-- THE DATA --

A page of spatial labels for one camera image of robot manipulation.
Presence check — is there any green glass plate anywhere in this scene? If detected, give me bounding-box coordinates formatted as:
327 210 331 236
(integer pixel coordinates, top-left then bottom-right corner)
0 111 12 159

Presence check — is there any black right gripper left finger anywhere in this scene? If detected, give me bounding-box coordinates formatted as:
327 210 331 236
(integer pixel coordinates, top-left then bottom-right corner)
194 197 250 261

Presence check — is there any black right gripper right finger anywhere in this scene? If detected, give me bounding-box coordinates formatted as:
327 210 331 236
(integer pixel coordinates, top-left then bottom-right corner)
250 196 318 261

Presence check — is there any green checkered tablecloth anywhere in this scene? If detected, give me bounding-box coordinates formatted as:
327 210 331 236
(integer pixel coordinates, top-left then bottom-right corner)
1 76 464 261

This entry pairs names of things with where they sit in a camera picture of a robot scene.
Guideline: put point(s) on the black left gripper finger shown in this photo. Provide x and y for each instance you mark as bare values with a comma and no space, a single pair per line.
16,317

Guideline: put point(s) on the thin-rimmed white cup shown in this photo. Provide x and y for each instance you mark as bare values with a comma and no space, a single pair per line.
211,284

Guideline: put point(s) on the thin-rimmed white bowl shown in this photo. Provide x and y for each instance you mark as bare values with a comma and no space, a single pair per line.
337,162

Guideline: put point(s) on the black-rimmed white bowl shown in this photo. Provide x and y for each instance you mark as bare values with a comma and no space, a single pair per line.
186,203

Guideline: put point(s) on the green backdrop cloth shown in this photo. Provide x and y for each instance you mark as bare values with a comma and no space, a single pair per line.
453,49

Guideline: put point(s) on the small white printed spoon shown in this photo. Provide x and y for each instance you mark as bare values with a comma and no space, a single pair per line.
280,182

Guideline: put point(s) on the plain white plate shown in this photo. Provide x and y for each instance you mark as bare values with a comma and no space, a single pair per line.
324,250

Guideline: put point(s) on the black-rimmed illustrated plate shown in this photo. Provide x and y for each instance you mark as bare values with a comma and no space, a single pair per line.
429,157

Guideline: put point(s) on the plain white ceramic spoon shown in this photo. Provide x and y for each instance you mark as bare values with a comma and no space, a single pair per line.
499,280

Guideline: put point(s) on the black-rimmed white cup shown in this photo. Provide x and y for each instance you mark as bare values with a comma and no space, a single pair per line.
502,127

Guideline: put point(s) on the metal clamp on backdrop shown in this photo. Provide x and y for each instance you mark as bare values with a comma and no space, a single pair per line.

-- ACTION ITEM --
The word to find is "scene". Copy every line of the records that holds it.

-- FINISHED EXERCISE --
Presence check — is there any green glass plate anywhere in this scene? If detected, give me bounding-box coordinates formatted as:
Presence check — is there any black right gripper left finger anywhere in this scene? If detected, give me bounding-box coordinates formatted as:
Presence check — is there any black right gripper right finger anywhere in this scene? If detected, give me bounding-box coordinates formatted as:
Presence check — is there any green checkered tablecloth anywhere in this scene? If detected, give me bounding-box coordinates formatted as:
This entry pairs names of things with where they sit in a camera picture of a robot scene.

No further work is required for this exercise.